Dina (Ukraine), Ukrainischer Glasperlenschmuck inspiriert von den Chagall Fenstern

Wenn sich das Lebenstempo beschleunigt und sich der Lebensdruck erhöht, sehnt man immer mehr nach den Momenten der Ruhe. So selten sind sie mit den Jahren geworden, sollte man beinahe auf die Jagd nach ein bisschen Stille gehen.
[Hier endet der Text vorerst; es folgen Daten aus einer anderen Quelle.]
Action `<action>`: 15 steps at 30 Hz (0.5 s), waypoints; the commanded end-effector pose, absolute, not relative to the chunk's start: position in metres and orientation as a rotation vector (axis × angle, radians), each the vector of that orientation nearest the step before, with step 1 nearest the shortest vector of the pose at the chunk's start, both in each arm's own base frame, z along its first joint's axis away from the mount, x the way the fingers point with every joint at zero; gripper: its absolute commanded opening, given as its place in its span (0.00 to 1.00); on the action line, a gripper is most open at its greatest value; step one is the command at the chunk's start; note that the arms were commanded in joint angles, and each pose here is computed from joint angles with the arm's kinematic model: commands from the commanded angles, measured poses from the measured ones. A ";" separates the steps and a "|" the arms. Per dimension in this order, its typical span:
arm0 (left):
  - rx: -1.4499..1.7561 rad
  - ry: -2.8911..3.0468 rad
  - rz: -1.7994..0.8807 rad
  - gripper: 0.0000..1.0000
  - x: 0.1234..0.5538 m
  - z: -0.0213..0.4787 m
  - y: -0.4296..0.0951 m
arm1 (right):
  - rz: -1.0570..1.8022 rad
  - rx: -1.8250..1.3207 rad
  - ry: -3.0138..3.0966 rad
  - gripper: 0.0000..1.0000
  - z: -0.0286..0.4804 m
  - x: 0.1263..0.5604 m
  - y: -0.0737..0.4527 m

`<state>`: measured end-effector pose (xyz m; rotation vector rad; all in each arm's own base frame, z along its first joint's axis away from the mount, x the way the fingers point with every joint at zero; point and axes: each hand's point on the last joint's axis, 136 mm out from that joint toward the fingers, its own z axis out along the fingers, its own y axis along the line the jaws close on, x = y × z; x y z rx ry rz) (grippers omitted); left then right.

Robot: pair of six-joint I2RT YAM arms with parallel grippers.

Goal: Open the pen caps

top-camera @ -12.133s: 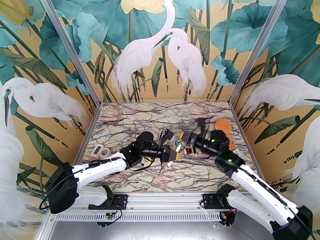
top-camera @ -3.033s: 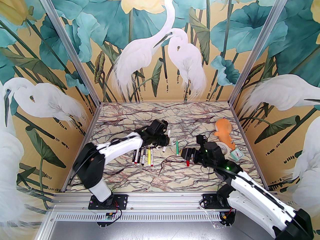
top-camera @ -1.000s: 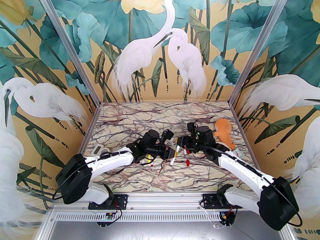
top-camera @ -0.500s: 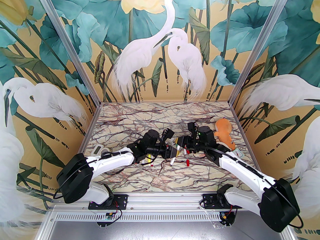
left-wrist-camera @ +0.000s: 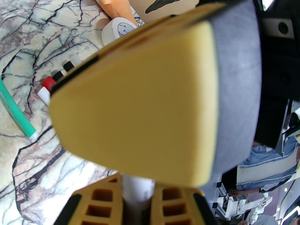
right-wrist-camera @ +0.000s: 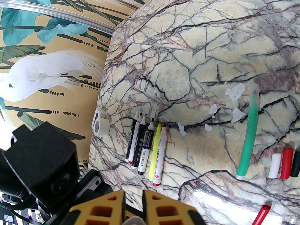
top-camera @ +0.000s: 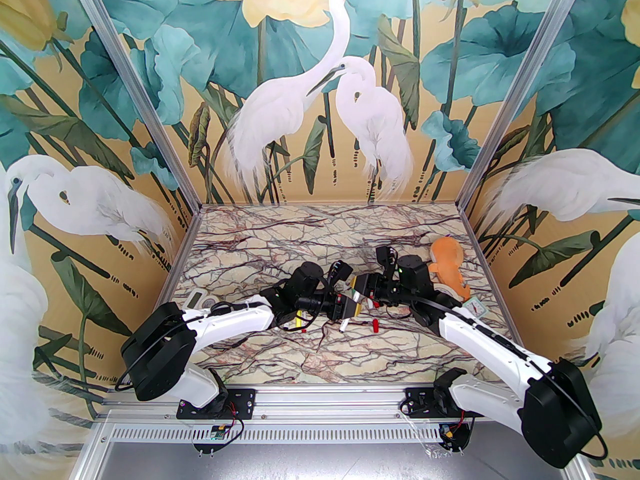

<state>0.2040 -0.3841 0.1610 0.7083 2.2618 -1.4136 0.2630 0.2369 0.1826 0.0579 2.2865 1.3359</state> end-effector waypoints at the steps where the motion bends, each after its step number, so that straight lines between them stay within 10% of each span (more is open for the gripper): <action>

Als ich aber meinen ersten Spaziergang durch Mainz machte und die von außen ganz unauffällige Kirche betrat, hat genau dieses Gefühl von Ruhe mich plötzlich überfallen. Dort stand ich bezaubert im blauen sanften Licht der Chagall Fenster und genoss das An-Nichts-Denken. Mir wurde klar, dass ich hier in der Stephanskirche Zuflucht finde, wenn die Welt mal wieder ein bisschen zu viel ist.
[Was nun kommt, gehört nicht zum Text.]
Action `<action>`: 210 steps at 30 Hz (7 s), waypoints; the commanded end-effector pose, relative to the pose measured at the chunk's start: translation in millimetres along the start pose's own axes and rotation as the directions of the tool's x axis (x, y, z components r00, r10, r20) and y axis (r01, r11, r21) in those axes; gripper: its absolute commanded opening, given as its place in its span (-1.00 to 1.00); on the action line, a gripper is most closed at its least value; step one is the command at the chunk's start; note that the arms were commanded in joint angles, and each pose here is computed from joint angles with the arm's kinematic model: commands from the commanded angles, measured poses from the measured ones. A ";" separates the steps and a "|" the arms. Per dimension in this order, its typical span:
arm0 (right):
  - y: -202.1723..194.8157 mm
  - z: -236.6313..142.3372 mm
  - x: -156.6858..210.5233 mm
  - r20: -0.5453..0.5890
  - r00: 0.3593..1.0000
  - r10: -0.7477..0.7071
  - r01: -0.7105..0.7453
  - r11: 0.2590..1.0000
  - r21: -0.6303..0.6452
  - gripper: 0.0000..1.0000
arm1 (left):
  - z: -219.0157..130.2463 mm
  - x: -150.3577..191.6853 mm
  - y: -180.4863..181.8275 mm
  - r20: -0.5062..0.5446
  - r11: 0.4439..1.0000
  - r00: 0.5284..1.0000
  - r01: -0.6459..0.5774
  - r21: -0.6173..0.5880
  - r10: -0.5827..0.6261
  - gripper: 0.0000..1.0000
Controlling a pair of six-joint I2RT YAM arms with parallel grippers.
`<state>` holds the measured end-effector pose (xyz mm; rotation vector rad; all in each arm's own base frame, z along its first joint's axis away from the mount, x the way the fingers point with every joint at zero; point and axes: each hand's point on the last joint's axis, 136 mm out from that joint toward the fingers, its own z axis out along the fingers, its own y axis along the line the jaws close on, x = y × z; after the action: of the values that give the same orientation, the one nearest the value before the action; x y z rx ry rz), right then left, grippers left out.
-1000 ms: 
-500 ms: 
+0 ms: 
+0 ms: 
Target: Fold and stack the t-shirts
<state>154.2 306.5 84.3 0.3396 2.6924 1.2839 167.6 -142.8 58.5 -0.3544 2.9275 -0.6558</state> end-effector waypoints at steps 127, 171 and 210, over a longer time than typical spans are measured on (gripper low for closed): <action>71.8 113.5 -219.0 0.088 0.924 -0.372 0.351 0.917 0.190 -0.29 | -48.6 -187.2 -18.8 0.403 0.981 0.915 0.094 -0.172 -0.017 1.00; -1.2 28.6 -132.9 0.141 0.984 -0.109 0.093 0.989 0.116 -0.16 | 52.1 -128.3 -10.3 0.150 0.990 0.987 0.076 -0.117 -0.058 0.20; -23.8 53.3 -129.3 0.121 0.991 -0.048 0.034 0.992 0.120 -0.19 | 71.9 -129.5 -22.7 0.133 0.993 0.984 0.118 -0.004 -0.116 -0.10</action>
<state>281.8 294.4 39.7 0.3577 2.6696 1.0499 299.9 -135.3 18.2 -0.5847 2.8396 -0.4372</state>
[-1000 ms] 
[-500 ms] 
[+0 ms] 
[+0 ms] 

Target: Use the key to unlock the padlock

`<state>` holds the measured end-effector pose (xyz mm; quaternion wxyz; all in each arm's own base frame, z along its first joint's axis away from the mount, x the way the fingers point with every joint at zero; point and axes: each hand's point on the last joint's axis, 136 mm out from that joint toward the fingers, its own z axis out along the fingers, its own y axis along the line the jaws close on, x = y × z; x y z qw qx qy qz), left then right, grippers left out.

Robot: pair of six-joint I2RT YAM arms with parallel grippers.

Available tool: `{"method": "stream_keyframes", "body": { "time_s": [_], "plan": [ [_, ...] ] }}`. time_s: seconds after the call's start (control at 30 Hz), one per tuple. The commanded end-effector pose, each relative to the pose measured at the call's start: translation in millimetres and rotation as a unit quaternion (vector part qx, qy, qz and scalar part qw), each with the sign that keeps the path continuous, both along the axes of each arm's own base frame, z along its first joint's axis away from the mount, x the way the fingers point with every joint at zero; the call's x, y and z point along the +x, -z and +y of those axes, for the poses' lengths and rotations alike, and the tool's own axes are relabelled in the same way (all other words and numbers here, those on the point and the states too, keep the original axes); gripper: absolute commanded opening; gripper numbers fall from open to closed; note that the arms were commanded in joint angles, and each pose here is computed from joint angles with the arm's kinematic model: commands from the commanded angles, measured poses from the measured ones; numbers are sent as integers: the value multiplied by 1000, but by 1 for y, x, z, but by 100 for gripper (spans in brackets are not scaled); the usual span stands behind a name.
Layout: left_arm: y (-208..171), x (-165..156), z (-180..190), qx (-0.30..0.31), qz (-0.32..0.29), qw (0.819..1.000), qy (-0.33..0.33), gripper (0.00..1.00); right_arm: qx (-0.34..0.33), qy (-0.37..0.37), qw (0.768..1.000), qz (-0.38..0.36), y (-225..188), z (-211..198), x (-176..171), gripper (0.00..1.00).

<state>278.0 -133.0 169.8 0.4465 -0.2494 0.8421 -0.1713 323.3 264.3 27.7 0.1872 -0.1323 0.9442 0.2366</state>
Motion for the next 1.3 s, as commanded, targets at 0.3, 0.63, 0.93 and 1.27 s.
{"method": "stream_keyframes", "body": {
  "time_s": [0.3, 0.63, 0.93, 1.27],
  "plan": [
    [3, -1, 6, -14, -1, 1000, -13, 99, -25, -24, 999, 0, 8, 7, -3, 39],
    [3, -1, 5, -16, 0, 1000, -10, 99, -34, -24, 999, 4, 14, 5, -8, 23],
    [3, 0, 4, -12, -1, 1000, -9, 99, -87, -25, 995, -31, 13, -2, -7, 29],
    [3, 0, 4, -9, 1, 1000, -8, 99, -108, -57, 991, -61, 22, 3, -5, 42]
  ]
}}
In Mainz bleibe ich jedoch nicht auf Dauer. Vielleicht ist das egoistisch von mir, aber ich wollte trotzdem die Besinnlichkeit, die mir die Chagall Fenster geschenkt haben, nicht verlieren. So kam ich auf die Idee, diese Emotionen einzufangen, sozusagen aus dem Glas wieder ins Glas zu übertragen. Daraus ist Syljanka, ein traditionelles ukrainisches Kunsthandwerk, entstanden.
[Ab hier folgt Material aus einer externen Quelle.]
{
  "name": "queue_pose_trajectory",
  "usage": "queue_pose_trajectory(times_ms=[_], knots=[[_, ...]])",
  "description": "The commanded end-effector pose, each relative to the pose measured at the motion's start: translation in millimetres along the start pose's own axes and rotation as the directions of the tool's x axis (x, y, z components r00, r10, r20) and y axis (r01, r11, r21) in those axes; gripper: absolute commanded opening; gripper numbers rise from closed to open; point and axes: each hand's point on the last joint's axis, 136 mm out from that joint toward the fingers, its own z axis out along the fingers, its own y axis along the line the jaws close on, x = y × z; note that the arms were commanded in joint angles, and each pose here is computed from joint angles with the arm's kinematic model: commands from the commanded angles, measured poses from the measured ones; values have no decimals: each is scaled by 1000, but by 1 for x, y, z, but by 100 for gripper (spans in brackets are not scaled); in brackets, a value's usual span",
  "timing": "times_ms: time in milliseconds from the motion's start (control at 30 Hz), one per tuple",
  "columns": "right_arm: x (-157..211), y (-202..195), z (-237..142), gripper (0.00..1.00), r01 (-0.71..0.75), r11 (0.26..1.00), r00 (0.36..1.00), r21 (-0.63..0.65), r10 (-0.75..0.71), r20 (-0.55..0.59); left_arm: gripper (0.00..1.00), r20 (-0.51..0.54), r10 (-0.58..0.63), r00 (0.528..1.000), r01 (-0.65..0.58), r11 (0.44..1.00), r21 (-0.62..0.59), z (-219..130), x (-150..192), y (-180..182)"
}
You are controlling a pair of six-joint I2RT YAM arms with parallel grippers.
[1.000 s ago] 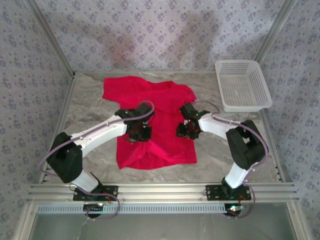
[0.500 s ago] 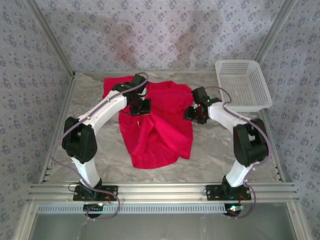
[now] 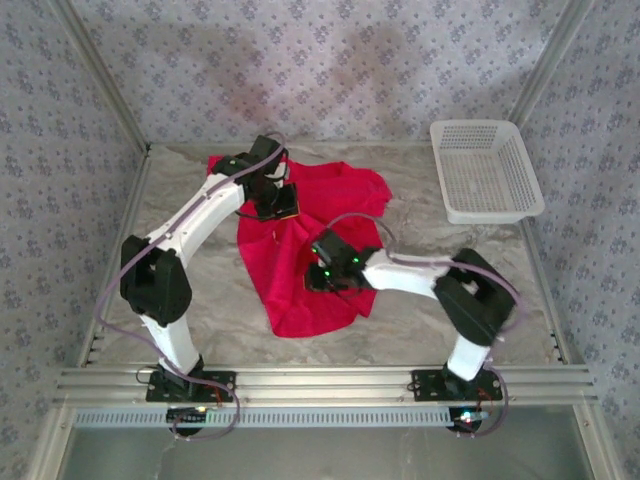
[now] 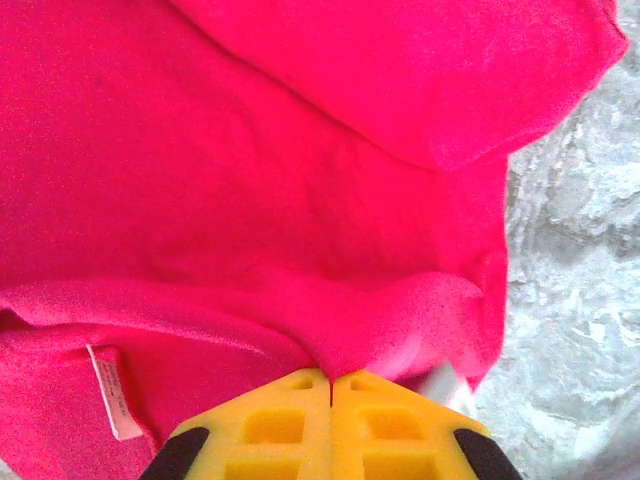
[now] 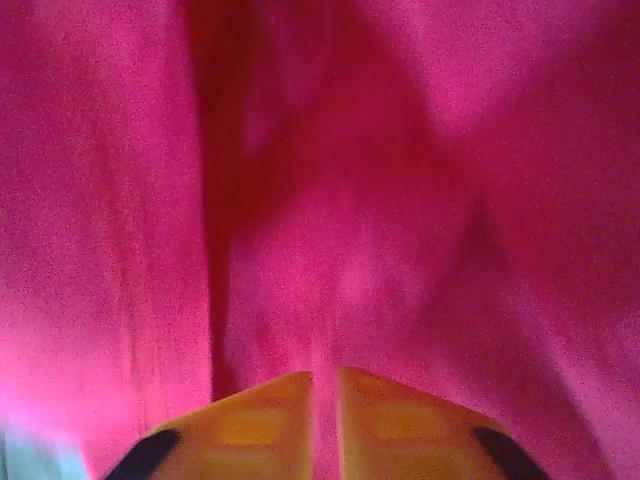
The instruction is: Fold the inside-out t-shirt
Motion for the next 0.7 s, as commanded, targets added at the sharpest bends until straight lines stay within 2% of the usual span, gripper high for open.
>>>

Ich würde mich sehr freuen, wenn ich hier behaupten könnte, dass ich diese Kunst von meiner Mutter gelernt hätte — das wäre aber leider nicht wahr. Viele künstlerische Handwerke werden den Kindern in der Schule in der Ukraine vorgestellt. Und als Elfjährige ist man voller Vorfreude, etwas aus den glänzenden Glasperlen zu flechten. Es ist doch schnell festzustellen, dass es für viele eine richtige Qual ist. Kein Wunder — Konzentration und Ausdauer werden im Überfluss gebraucht. Daneben muss man eine gewisse Zuneigung für Besinnlichkeit besitzen. Wenn man stundenlang, — diese Kette hat mich 30 Stunden meiner Nächte gekostet — mit seinen Gedanken tet-a-tet gelassen wird, soll man lernen, die innere Ruhe zu erlangen. Anders als meditativ lässt sich dieses Kunsthandwerk nicht bezeichnen.

Jetzt besitze ich ein Teilchen von Mainz, das mich in meiner weiteren Reise begleiten wird. Am schönsten ist aber nicht die Kette selbst, sondern die Geschichten, die in sie, wie Glasperlen, eingeflochten sind. Die Geschichten von einer Stadt, den neuen Freunden und guten Erinnerungen. Kaum kann ich erwarten, sie zu erzählen, wenn ich Syljanka zum nächsten Mal um meinen Hals anlege.